Today, I would like to give you my two cents on uncertainty quantification of environmental models, meaning the assessment of various model uncertainties. This is more or less an attempt to summarize what I’ve learned in the past 10 years, or so.

I would like to walk you through a didactical example on a really, really high level and then draw some conclusions regarding the role of uncertainties in environmental decision support. To make things even simpler for me, I refer to two of my favorite papers as often as I can (no, not my own papers, don’t worry):

Kenneth H. Reckhow, 1994, Importance of scientific uncertainty in decision making, Environmental Management, Volume 18, Issue 2, pp 161–166 [PDF ]

Peter Reichert (2012) Conceptual and Practical Aspects of Quantifying Uncertainty in Environmental Modelling and Decision Support, International Environmental Modelling and Software Society (iEMSs), 2012 International Congress on Environmental Modelling and Software, Sixth Biennial Meeting, Leipzig, Germany [PDF ]

Off we go, fasten your seatbelts.

#### How to best operate a complex system?

As an example adapted from Reckhow (1994), imagine your task is to optimally operate a wastewater treatment plant (WWTP), which produces “pollution” (Figure 2). Figure 1 shows how the cost are related with the “pollution” level: lower pollution levels requires a more costly treatment, but if you exceed the permissible pollution levels ‘2’ you have to pay a (large) fine.

Let’s assume two scenarios: In A (red line) treatment is comparably cheap, but the WWTP is shut down if the pollution exceeds ‘2’, which is represented as infinite cost (vertical segment of red line). In B, treatment (below ‘2’) is comparably more expensive, but still cheaper than getting fined (above ‘2’). The question is: How would you operate the WWTP in each scenario if our only goal is to minimize the costs?

If know the pollution level without uncertainty (blue arrow), obviously you would operate the WWTP exactly at pollution level ‘2’.

#### Uncertainty comes at a price

Unfortunately, in the real world, your observed pollution from the WWTP is not exact (Figure 2), but contains uncertainty from incomplete knowledge, for example from measurement or sampling errors, as well as natural variability, for example due to different weather conditions.

Therefore, your decision regarding operational cost depends on two different things: 1) how you value the pollution, the so-called decision “attribute”, as shown in Figure 1, and 2) the uncertainty of your predicted performance regarding this attribute. These two are fundamentally independent. As a result, for the so-called decision “alternative” A, you operate the WWTP more conservatively and invest more into reducing pollution, because you want to avoid the brutal shut-down when you exceed ‘2’ pollution levels. For alternative B, you would accept exactly that probability of fines which minimizes overall cost.

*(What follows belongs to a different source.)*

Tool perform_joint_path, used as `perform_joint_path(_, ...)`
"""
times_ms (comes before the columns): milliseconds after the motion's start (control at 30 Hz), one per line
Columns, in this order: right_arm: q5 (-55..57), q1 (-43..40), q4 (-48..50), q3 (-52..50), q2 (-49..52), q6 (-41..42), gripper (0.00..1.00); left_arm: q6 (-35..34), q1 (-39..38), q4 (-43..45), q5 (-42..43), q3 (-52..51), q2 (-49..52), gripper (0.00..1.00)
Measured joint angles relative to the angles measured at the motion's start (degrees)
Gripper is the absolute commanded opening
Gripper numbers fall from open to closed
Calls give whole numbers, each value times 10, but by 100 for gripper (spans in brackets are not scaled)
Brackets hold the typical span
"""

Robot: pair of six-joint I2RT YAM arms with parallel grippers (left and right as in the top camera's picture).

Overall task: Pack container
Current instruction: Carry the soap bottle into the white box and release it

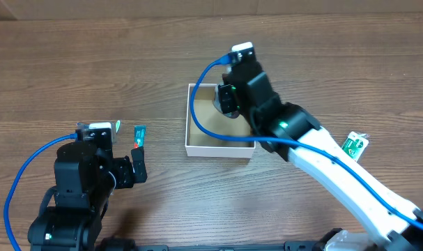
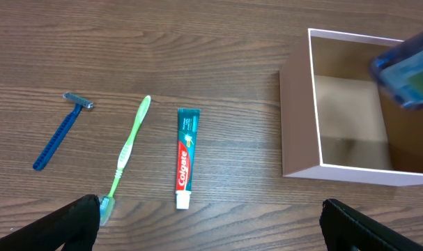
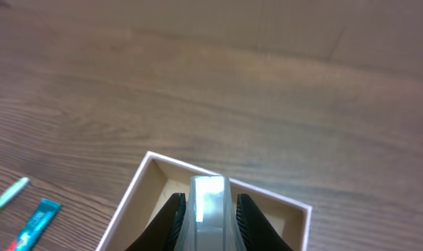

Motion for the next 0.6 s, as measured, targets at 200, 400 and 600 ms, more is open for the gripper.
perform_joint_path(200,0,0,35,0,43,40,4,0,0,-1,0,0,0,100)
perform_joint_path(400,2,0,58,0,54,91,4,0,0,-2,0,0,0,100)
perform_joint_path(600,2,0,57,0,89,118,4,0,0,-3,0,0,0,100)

For me, Ken Reckhow’s example nicely illustrates four major points:

**Having an accurate estimate of your prediction uncertainty is relevant for practice.** It is not only scientifically interesting, because the spread of the bell curve in Figure 2, i.e. the scientific uncertainty ultimately determines the cost of operation.
**Without an estimate of prediction uncertainty, we are not able to optimally operate our systems.** This is simply, because it is difficult to justify whether we are investing too much or too little.
**Reducing the scientific uncertainty is valuable.** This can be seen in Figure 2, where narrowing the curves will avoid excessive cost due to both over-treatment (left branch) and fines (right branch).
**It is important to separate the prediction of pollution from the quantification of your preferences for different pollution levels.** As a scientist and environmental engineer, my task is rather to come up with reliable prediction for pollution levels for the different alternatives A and B. The valuation concerns constructing the cost function and, with multiple decision attributes, quantifying the relative preferences for each attribute. Although practical engineers do this implicitly for their clients all the time, this is not our traditional core discipline and could probably be performed better by stakeholders and environmental economists.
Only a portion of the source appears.